The spec only references the 2008 RDFa in XHTML REC, not
<http://dev.w3.org/html5/rdfa/>. Is this an oversight?

Note that just deferring to the two RDFa specs implies different
processing requirements depending on XHTML and HTML. Different
behavior of API's depending on XHTML/HTML is not going to be well
received by browser implementors, as it creates all kinds of problems.
(Consider, for example, what happens when a DOM is created entirely by
script or when a subtree of a text/html document is moved by script to
a application/xhtml+xml document. It just doesn't make sense to switch
between different modes here.)

I'm going to assume in the following that the intention is for there
to be a single API spec covering both serializations.

== getTriplesByType type? ==

Some underlying assumptions about the model appear to be unstated
here. Specifically, is it type as in @datatype or as in @typeof? (I'd
guess it's @typeof.)

What if a <http://www.w3.org/1999/02/22-rdf-syntax-ns#type> predicate
is used explicitly, not using the @typeof shorthand?

== getTriplesByType order ==

Which order should triples be returned in? This must be well-defined
in order for the API to be interoperably implementable.

== Merging of triples ==

If the same triple is expressed several times in the document, are
they merged, or will two instances of the same triple returned by
getTriplesByType?

== Triple.language ==

Is the language normalized, and how? If the language is given with
lang="sv_FI" in markup, what does .language return? If there is any
merging of triples, does that happen before or after language
normalization?

== Dynamic changes ==

getTriplesByType returns a static array of Triples. In contrast, a lot
of HTML APIs return a live NodeList, so that changes to the document
are reflected in that NodeList. This is the case with e.g.
getElementsByTagName and the Microdata getItems API. If returning a
static array is intentional, can you make that more explicit by saying
that it is the triples that are in the document at the time of
invocation that are returned?

== RDF graph vs DOM disconnect ==

The API is readonly and seems to completely disconnects the RDF graph
from the DOM from which it is parsed. This makes it impossible to use
the API to, e.g., change the style of all elements that declare a
subject with type <http://xmlns.com/foaf/0.1/Person>, which would seem
to be one of the main use cases for having an API at all.

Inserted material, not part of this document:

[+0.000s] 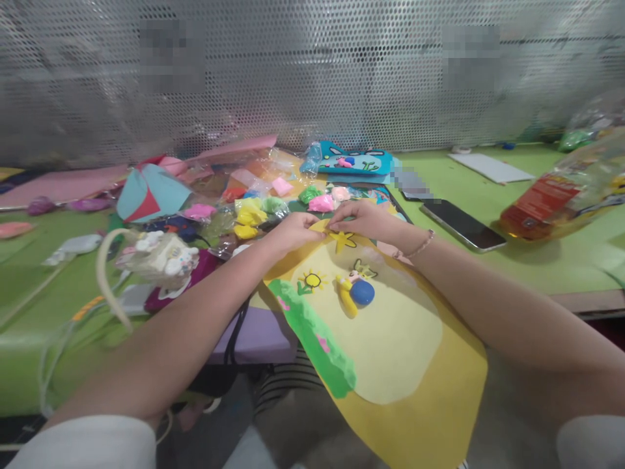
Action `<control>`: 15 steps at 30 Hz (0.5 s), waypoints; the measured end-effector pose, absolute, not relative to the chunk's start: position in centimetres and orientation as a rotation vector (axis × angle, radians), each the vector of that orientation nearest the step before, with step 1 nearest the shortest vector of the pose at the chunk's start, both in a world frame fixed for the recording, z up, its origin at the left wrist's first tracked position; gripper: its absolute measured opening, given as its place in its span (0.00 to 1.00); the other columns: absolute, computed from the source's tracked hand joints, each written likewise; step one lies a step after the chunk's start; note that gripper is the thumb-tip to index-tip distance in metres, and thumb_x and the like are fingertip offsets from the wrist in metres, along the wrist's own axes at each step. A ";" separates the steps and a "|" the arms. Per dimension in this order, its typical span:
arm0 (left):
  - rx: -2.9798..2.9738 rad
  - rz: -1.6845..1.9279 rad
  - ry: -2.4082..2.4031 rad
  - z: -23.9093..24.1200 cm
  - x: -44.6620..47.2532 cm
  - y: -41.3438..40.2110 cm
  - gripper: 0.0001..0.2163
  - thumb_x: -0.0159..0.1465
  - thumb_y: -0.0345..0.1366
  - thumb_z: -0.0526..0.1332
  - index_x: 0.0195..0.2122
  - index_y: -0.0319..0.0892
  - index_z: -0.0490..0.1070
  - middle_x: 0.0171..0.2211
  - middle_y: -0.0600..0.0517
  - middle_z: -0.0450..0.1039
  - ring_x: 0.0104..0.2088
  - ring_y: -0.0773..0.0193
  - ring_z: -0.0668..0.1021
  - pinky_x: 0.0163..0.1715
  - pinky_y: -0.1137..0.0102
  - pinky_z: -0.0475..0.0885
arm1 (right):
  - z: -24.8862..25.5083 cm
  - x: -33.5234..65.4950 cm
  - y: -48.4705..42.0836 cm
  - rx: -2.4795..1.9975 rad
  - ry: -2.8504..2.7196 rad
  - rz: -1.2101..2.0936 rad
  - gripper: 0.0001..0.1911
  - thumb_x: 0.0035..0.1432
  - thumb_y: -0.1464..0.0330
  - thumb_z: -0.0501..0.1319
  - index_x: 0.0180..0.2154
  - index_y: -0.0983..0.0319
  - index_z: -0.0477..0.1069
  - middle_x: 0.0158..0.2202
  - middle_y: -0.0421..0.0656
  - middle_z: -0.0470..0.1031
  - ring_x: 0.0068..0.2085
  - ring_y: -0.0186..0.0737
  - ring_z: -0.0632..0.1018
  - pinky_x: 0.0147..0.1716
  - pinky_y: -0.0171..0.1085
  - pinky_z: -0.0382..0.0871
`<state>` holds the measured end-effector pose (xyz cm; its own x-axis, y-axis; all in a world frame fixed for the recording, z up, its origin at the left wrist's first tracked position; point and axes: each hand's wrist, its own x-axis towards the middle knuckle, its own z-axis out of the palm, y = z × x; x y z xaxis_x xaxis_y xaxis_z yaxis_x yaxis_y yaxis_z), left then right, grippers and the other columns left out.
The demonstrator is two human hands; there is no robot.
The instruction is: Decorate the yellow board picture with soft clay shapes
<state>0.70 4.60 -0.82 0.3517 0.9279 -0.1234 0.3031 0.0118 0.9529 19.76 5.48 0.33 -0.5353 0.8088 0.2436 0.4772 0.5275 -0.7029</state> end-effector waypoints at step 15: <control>1.501 0.717 1.166 -0.7 0.8 4.6 0.06 0.49 0.26 0.64 0.29 0.39 0.73 0.27 0.54 0.76 0.30 0.67 0.77 0.37 0.72 0.69 | 0.6 19.5 5.0 -1.059 -2.227 0.682 0.17 0.57 0.59 0.56 0.30 0.62 0.79 0.30 0.42 0.73 0.34 0.37 0.71 0.34 0.35 0.63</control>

There's another serious issue here, best illustrated by an example:

1. getTriplesByType() is called. If this is the first time it is
called, the entire document must be traversed to build an RDF graph.
2. Element/attributes are added/removed by script.
3. getTriplesByType() is called again.

At step 3, does the entire document need to be traversed again? In
other words, is it possible to efficiently cache the graph? Caching
would amount to storing bindings between each element/attribute and
the role it plays in the graph. Consider for example if the @lang
attribute of some element is changed. To update the graph, it's
necessary to know which triples have their language sourced from the
element or any of its children. Adding/removing/updating xmlns
attributes would be similarly messy. With many attributes influencing
the graph, there's going to be a *lot* of bindings to keep track of,
and in practice the graph is going to be extremely tightly coupled to
the DOM.

Note that browsers have some infrastructure for updating collections
dynamically for things like getElementsByTagName, but it's usually a
lot simpler as it's only a single aspect of the element that is
considered and it maintains a collection of elements directly, not a
separate structure (RDF graph) parsed from them.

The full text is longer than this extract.